Use this when your application handles multiple document categories, projects, or users.
Directory layout (managed automatically):
/your/index/dir/
├── registry.json <- group manifest
├── groups/
│ ├── contracts.dyn
│ ├── invoices.dyn
│ └── legal.dyn
└── cache.db <- shared VectorCache
from filemetric_engine import IndexRegistry
with IndexRegistry("/data/my_indexes", merge_threshold=50) as reg:
# Create groups
reg.create_group("contracts", initial_files=glob.glob("/docs/contracts/*.txt"))
reg.create_group("invoices", initial_files=glob.glob("/docs/invoices/*.txt"))

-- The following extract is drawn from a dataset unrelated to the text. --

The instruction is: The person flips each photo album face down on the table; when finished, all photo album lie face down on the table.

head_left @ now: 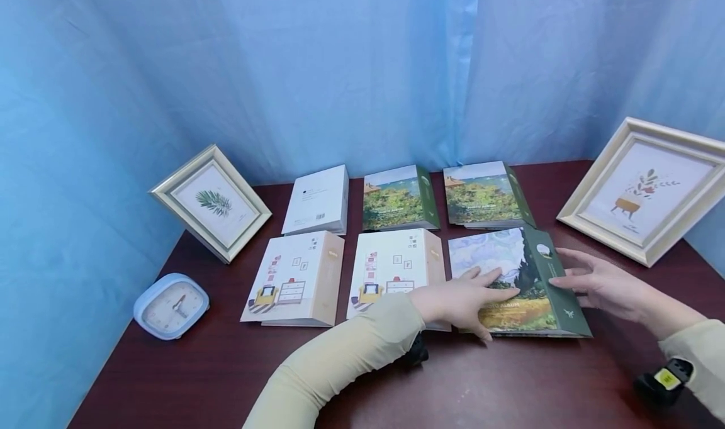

print(reg.list_groups()) # ["contracts", "invoices"]
# Add a file on upload
reg.add_file("contracts", "/uploads/new_contract.txt")
# Add multiple files
reg.add_files("contracts", ["/uploads/a.txt", "/uploads/b.txt"])
# Query a single group
result = reg.query("contracts", "/uploads/mystery_doc.txt", top_n=10)
# Query ALL groups simultaneously
all_results = reg.query_all("/uploads/mystery_doc.txt", top_n=5)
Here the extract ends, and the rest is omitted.